DATA RECORDS:

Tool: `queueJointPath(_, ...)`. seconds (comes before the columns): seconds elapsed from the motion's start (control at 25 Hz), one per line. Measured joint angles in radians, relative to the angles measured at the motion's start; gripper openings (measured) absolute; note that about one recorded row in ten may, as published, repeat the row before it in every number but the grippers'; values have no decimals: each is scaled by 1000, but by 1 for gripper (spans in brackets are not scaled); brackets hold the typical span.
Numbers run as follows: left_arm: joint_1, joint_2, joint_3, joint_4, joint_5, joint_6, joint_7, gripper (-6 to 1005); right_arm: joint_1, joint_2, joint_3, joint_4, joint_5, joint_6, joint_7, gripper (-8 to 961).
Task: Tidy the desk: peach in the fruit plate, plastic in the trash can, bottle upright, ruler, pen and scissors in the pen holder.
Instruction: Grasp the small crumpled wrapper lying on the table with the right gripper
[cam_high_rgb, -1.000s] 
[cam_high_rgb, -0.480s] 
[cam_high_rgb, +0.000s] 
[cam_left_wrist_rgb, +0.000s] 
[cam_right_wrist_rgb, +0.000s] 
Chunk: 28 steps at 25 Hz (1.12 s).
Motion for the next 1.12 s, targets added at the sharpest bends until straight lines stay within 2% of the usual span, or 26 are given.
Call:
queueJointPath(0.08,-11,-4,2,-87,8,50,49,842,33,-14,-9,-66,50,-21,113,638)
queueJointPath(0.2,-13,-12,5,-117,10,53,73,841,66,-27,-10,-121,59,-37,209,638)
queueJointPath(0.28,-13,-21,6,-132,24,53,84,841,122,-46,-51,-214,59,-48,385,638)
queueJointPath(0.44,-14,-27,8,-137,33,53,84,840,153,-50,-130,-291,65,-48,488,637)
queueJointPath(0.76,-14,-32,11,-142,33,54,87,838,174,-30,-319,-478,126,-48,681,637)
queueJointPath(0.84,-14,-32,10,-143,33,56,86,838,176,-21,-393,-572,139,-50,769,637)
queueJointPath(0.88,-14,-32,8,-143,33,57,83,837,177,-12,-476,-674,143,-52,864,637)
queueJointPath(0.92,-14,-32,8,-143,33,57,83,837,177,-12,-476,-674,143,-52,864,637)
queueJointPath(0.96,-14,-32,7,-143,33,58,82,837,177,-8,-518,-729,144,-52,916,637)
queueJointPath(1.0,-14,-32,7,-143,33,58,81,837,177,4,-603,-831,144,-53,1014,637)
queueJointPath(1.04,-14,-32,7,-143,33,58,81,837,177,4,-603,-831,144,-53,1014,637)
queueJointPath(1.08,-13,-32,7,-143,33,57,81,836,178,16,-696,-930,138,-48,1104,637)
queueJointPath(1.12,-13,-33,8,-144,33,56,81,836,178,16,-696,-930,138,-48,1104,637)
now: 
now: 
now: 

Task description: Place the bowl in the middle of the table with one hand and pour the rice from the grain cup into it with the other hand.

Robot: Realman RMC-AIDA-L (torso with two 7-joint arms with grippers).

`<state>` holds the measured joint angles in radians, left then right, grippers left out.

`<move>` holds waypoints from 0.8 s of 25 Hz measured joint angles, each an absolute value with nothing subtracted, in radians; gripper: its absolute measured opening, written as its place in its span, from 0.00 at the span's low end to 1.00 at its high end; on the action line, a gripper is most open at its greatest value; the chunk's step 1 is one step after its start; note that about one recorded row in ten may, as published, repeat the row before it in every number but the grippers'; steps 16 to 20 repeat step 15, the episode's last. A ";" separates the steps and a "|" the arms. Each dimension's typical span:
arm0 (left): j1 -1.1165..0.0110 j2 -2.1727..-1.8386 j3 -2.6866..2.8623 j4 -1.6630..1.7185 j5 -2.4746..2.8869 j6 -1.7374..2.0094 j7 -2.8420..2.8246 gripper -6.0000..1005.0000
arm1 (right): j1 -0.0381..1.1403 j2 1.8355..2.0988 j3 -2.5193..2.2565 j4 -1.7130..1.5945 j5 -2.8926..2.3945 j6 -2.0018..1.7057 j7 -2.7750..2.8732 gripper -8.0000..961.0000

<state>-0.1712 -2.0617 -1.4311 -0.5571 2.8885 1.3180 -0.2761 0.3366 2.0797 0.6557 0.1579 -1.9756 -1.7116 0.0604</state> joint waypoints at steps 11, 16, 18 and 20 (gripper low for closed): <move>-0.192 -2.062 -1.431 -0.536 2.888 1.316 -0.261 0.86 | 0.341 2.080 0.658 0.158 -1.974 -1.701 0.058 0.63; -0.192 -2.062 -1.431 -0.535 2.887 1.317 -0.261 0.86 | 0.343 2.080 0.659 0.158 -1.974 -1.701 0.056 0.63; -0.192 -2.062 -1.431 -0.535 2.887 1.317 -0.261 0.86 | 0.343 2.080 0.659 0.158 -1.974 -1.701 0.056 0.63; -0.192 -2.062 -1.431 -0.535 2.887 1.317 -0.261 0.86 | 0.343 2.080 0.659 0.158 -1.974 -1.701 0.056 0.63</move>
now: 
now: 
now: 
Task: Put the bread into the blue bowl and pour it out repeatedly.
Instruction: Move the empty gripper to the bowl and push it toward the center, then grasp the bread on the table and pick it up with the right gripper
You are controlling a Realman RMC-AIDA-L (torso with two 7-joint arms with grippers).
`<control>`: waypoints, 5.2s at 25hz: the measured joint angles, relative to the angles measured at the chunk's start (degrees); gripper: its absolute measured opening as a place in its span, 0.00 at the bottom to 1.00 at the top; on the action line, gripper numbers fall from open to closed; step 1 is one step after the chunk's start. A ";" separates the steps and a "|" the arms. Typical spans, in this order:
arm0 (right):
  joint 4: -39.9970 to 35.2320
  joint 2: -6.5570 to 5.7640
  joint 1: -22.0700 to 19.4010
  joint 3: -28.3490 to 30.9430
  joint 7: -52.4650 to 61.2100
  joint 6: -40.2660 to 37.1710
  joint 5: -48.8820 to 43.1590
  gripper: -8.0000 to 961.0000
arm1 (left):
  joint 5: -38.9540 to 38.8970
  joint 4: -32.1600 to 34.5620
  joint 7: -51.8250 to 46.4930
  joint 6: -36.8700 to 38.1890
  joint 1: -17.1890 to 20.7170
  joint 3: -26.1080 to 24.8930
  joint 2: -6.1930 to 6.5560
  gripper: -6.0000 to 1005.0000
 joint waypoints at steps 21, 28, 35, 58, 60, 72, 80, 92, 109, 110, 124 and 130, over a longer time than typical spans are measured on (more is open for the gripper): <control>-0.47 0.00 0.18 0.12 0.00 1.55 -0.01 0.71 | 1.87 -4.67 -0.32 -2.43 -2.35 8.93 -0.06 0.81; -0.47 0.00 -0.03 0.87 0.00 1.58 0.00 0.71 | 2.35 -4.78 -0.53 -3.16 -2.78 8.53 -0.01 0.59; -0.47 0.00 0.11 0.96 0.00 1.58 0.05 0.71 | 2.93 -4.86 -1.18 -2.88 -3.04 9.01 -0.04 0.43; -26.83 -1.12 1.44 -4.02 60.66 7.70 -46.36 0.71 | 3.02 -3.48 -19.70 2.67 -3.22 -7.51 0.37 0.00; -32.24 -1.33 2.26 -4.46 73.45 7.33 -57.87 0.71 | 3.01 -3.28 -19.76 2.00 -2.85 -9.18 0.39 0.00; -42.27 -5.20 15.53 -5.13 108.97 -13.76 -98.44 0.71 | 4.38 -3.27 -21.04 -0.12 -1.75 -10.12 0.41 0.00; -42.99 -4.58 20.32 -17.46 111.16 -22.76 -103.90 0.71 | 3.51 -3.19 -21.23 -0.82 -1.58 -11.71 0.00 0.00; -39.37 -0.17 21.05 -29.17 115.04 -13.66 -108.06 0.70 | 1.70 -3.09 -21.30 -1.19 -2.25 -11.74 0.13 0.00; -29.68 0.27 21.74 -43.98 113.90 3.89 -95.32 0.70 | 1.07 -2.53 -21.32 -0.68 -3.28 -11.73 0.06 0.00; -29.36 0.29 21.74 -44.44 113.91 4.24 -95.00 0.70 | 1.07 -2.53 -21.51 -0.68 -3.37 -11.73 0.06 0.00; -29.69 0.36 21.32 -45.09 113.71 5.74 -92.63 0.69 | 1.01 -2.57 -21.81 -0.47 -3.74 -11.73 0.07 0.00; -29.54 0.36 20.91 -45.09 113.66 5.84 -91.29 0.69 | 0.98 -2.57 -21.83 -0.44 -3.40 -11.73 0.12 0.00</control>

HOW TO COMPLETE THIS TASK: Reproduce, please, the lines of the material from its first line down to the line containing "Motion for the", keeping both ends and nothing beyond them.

TASK RESULT:
Tool: `queueJointPath(_, ...)`. seconds (comes before the columns): seconds elapsed from the motion's start (control at 25 Hz), one per line. Measured joint angles in radians, relative to the angles measured at the motion's start; gripper openings (measured) absolute; note that about one recorded row in ten may, as published, repeat the row before it in every number but the grippers'; values have no decimals: each is scaled by 1000, but by 1 for gripper (spans in brackets are not scaled); brackets hold the typical span.
Numbers run as follows: left_arm: joint_1, joint_2, joint_3, joint_4, joint_5, joint_6, joint_7, gripper (-6 to 1005); right_arm: joint_1, joint_2, joint_3, joint_4, joint_5, joint_6, joint_7, gripper (-8 to 961).
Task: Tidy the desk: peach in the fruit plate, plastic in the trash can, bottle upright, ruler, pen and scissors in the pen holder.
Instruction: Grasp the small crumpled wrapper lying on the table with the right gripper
[cam_high_rgb, -1.000s] 
[cam_high_rgb, -0.480s] 
[cam_high_rgb, +0.000s] 
[cam_left_wrist_rgb, +0.000s] 
[cam_right_wrist_rgb, +0.000s] 
Chunk: 28 steps at 25 Hz (1.12 s).
Motion for the next 1.12 s, targets added at the sharpest bends until straight lines stay within 2% of the usual span, or 26 are given.

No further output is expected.